Novel approaches to enhance sample throughput and reduce turnaround time for the processing of casework and database samples are of high interest to the forensic community. Moreover, in some circumstances, the need for rapid human identification might be critical. Significant efforts are thus being devoted to the development of methods enabling rapid generation of STR profiles. Fast, or rapid, PCR [1–5], direct profiling circumventing DNA extraction [2, 4, 6], and microdevices with portable modules for on-site sample processing [3, 7–9] are emerging alternatives to traditional approaches. Some protocols are already being offered to investigators for specific situations requiring quick actions and for rapid screening of stains .
Generation of STR profiles generally involves DNA extraction and quantification, PCR amplification and detection and analysis of STR products in a process that can take from 8 to 10 hours to several days. Of this time, 2.5 to 4 hours are attributed to the traditional PCR methodologies used to amplify STRs. The length of this time-block is dominated by the properties of the thermal cycling instrument (ramp rates and temperature profiles) and DNA polymerase (processivity and extension rates) generally employed, which restrict any significant time reduction. However, a growing selection of advanced thermal cyclers (for example, Bio-Rad C1000™, Eppendorf Mastercycler®, Finnzymes Piko®) with improved ramp rates and temperature control, and 'fast' enzymes (for example, SpeedSTAR™ HS from Takara, PyroSTART™ from Fermentas, Phusion® Flash from Finnzymes) with enhanced performance are becoming available, which offer new opportunities to reduce overall PCR time.
A fast PCR protocol could provide a valuable alternative to current amplification methods. In combination with other accelerated analytical steps, such as a reduced lysis step (for example, a 30-min lysis step validated by Frégeau and De Moors ) and quick DNA extraction techniques (for example, < 30 min for 16 samples using the Maxwell® 16 from Promega ), a fast protocol could easily be developed enabling rapid generation of STR profiles for human identification at low cost with all the advantages of a basic laboratory infrastructure. Significant time savings can also be foreseen from protocols bypassing the DNA extraction steps and amplifying directly from the biological material [2, 4, 6].

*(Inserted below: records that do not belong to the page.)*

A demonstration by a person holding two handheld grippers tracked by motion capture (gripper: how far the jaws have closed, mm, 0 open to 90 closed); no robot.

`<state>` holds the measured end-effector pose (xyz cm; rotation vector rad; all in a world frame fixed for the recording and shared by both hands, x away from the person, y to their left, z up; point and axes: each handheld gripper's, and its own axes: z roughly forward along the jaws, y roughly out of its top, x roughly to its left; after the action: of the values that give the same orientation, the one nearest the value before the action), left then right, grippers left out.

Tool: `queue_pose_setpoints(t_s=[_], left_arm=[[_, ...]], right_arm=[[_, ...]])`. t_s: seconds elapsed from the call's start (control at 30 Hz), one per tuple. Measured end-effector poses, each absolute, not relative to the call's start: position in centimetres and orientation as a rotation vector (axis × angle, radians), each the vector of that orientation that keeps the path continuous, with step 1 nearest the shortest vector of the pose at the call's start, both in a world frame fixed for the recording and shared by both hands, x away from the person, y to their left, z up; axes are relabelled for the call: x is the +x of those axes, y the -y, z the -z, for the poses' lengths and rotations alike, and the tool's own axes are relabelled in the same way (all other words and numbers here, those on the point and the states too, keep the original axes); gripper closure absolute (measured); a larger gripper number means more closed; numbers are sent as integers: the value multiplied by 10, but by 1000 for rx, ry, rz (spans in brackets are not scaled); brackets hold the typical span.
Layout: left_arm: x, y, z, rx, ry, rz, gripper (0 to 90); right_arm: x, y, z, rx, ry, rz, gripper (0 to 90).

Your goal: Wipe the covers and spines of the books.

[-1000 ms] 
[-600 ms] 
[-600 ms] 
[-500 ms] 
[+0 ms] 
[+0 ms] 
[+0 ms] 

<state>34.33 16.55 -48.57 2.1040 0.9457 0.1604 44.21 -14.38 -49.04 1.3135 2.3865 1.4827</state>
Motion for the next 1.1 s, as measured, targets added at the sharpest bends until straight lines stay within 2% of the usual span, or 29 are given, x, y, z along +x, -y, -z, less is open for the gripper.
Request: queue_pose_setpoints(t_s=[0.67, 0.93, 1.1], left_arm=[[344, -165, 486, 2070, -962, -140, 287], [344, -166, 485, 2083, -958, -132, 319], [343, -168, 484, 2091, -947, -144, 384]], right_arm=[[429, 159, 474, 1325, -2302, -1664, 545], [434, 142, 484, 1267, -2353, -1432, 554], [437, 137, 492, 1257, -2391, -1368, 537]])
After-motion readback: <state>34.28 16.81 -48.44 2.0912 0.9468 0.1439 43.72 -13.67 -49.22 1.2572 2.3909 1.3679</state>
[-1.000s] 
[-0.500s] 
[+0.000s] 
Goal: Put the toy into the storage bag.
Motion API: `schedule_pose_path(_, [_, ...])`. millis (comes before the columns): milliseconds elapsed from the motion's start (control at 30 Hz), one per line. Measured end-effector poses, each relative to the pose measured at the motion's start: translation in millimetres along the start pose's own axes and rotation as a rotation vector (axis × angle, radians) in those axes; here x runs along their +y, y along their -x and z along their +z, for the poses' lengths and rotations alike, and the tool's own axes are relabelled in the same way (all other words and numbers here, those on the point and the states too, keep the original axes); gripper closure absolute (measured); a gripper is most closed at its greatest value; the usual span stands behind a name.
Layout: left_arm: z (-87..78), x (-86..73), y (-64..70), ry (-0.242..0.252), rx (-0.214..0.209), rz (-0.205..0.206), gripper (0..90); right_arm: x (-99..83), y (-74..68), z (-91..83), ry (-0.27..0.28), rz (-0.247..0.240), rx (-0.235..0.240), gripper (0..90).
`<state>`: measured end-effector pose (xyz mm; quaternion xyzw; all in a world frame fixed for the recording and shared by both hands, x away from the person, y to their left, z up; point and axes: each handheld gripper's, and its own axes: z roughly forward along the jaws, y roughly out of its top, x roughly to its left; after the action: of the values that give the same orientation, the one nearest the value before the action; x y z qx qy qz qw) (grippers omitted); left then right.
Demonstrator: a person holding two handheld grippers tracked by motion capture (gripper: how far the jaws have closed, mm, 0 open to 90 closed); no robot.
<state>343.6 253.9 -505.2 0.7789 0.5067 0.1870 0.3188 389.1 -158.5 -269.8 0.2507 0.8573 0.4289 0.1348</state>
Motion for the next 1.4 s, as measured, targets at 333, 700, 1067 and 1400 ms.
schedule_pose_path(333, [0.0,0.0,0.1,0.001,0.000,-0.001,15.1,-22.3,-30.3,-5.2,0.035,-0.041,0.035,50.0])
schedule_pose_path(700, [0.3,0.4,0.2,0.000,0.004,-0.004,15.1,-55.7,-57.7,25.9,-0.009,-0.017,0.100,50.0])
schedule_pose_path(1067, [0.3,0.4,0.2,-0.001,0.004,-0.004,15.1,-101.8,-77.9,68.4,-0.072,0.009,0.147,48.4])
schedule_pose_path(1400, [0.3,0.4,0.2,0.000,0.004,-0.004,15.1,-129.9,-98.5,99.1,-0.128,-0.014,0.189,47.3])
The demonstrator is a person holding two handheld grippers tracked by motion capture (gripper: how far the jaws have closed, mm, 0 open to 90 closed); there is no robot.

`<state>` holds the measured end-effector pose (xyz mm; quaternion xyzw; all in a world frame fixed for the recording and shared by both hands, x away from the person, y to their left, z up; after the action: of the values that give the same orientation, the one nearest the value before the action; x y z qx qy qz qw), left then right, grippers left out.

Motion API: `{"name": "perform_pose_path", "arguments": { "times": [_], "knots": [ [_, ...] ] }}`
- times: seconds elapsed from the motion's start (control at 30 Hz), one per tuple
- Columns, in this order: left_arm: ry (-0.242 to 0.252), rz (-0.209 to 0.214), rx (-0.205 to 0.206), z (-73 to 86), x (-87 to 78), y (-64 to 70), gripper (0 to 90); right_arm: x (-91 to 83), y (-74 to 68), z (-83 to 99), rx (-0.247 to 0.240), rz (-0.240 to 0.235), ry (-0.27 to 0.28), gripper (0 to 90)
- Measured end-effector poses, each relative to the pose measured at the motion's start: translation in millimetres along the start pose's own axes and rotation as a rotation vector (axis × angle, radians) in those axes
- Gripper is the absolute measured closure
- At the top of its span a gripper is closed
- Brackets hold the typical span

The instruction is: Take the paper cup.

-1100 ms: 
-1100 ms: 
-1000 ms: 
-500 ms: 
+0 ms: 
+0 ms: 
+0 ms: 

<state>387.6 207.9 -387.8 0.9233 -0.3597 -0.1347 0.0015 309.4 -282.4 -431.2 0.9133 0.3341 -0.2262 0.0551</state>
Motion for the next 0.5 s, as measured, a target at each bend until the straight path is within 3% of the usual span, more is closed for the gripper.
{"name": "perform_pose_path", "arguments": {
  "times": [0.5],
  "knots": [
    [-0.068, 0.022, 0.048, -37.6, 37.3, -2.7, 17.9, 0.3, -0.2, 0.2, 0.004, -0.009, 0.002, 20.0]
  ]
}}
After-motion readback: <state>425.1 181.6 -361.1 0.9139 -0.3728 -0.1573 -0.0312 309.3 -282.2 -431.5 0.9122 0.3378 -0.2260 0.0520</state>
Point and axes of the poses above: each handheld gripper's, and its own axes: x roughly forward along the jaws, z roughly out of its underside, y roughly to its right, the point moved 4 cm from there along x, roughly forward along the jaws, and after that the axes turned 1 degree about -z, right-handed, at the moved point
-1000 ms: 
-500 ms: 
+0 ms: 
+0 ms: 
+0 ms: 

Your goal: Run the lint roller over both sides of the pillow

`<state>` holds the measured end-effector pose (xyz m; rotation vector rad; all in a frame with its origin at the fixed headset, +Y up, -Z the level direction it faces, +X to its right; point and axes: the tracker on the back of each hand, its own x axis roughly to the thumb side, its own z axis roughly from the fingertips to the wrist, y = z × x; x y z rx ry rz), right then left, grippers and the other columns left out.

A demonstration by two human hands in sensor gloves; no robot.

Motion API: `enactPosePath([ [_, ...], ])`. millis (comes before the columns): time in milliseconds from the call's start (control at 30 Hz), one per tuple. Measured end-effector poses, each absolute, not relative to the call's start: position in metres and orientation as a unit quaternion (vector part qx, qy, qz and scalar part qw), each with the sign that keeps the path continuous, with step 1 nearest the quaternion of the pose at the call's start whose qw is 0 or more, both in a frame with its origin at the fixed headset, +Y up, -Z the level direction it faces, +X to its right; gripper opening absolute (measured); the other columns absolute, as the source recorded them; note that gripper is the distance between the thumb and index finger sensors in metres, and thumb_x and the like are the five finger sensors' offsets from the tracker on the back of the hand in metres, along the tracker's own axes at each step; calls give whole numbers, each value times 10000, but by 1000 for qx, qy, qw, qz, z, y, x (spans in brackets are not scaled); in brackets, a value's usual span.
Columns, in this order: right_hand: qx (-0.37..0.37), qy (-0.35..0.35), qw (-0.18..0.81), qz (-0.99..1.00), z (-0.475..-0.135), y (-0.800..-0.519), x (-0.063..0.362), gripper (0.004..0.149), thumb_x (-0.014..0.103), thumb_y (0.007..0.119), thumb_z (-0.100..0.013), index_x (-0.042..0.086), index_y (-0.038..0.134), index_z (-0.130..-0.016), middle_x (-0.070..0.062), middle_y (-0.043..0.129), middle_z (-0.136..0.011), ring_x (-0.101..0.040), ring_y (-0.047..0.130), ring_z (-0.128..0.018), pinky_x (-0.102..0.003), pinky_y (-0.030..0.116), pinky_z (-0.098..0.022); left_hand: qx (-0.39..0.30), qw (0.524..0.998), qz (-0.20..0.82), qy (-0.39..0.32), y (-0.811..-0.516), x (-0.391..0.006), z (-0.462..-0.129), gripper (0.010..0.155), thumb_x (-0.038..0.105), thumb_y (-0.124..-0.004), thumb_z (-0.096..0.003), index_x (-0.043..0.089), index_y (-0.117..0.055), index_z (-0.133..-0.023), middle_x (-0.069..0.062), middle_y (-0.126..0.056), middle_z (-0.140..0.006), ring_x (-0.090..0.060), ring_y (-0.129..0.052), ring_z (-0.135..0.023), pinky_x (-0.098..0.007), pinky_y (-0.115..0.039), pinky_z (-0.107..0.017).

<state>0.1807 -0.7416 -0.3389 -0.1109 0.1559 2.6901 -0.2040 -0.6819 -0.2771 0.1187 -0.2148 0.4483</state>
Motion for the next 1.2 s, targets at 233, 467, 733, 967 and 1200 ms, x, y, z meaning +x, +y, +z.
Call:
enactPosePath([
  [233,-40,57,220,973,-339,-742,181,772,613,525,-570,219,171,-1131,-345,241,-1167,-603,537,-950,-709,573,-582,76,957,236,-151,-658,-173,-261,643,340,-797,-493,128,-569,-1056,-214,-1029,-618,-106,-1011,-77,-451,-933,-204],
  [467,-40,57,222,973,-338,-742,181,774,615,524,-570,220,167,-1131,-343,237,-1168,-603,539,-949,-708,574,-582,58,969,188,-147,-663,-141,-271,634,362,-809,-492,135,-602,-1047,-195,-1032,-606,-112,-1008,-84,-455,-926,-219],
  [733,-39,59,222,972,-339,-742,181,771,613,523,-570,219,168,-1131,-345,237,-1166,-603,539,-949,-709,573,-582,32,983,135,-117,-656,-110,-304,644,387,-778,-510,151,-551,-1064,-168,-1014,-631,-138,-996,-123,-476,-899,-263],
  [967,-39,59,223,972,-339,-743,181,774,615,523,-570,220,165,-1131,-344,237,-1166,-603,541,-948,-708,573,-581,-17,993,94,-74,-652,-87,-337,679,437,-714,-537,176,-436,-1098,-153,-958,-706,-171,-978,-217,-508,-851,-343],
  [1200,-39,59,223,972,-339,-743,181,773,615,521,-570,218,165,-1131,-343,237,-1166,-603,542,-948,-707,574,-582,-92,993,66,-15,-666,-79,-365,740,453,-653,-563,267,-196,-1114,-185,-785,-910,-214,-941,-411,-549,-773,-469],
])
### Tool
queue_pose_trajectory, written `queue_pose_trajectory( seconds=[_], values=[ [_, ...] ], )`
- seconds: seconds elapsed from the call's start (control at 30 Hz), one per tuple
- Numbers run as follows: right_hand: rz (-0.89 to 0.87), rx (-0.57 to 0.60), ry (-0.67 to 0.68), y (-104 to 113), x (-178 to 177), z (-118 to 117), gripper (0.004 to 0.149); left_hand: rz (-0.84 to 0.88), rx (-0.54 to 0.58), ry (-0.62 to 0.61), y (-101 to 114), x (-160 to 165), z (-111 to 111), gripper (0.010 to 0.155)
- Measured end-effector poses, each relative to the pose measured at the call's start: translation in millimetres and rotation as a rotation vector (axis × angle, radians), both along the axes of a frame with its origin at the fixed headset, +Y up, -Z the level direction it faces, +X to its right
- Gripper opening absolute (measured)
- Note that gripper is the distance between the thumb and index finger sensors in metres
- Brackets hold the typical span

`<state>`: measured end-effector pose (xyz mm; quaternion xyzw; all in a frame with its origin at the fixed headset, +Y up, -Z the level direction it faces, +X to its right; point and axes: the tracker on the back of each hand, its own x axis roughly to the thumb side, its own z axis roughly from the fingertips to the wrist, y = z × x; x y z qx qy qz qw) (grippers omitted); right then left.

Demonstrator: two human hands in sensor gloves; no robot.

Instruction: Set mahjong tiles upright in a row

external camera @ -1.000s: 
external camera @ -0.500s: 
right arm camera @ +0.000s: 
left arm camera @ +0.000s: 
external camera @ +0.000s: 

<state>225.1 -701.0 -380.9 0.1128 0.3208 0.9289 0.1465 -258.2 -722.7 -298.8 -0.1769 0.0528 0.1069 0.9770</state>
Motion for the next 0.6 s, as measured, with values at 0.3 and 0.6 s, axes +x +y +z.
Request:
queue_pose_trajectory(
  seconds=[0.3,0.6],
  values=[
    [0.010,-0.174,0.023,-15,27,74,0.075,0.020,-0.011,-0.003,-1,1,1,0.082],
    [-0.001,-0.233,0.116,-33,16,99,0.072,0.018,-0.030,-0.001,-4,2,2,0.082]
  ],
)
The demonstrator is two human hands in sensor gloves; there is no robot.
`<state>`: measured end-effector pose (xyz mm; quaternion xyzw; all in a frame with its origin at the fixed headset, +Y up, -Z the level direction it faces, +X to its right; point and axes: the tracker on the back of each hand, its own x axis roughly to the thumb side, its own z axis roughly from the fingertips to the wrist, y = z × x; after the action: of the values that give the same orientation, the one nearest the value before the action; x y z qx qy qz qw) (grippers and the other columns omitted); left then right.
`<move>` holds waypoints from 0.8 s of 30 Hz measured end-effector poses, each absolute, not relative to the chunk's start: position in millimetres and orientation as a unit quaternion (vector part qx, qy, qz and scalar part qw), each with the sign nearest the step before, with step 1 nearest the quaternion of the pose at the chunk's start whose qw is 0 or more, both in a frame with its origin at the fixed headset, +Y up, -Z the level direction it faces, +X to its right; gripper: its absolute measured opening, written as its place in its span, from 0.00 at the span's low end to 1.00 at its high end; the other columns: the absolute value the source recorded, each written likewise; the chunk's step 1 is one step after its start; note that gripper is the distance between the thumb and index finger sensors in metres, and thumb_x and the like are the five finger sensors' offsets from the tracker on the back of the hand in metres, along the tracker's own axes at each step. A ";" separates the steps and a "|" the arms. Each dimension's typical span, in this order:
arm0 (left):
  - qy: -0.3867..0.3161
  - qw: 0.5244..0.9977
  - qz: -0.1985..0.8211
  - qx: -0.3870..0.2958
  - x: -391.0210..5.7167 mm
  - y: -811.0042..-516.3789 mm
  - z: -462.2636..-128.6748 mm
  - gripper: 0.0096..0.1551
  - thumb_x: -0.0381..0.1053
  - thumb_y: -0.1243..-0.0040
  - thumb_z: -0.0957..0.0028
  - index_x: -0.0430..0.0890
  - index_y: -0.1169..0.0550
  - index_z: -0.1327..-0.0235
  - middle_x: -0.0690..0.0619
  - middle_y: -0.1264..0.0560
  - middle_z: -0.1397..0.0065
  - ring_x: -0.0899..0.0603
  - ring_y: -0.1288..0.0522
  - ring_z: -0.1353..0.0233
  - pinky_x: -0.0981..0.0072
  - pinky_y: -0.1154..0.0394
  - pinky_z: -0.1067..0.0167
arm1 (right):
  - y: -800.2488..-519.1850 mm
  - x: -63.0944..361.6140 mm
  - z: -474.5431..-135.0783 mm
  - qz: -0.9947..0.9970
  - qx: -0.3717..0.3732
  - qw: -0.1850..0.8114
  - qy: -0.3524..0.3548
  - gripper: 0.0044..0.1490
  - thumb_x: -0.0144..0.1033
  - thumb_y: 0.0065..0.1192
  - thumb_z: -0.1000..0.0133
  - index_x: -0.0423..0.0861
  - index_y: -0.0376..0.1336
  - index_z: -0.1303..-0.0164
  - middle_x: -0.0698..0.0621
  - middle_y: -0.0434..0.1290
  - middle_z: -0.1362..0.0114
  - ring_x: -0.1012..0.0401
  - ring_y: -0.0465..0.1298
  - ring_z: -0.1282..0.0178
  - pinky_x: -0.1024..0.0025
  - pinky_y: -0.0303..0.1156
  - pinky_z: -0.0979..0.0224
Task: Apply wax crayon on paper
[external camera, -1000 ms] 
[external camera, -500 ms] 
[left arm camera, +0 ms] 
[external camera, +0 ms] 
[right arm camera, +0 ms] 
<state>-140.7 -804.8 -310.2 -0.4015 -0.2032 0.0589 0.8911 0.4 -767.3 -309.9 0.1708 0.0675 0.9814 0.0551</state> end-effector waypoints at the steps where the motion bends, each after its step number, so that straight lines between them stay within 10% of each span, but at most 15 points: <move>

The AmpFℓSTR® Identifiler® kit (Identifiler, Applied Biosytems, Foster City, CA, USA) primer set was chosen for the development of a fast PCR protocol. The loci amplified by this kit includes the 13 Combined DNA Index System (CODIS) core STRs loci, two additional widely used STRs (D2S1338 and D19S433) and the sex-marker Amelogenin. Fast PCR protocols have been established by other research groups for multiplex amplification of STRs, including Identifiler; however, each group experienced their own set of challenges [2–5].
A fast protocol able to produce high quality profiles in 26 min using the SpeedSTAR® HS DNA polymerase (Takara Bio Inc., Madison, WI, USA) and a Bio-Rad C1000™ thermal cycler (BioRad, Mississauga, ON, Canada) was developed by our group using AmpFℓSTR® Profiler Plus® (Profiler Plus) . The purpose of this study was to adapt this fast PCR protocol for the Identifiler primer set and to validate this new protocol for the amplification of the 16 loci targeted using Identifiler without compromising profile quality. This posed a unique challenge due to the multiplex nature of the Identifiler assay, with multiple pairs of primer tightly optimized to produce efficient and simultaneous amplification of target DNA fragments within specific PCR conditions . To ensure the profiles produced were of high quality and would satisfy criteria set by the forensic community, peak height intensity, inter-loci peak height balance, heterozygote peak height ratios, stutter percentages, non-templated nucleotide addition and assay specificity and sensitivity were assessed using a wide collection of samples, including mixtures.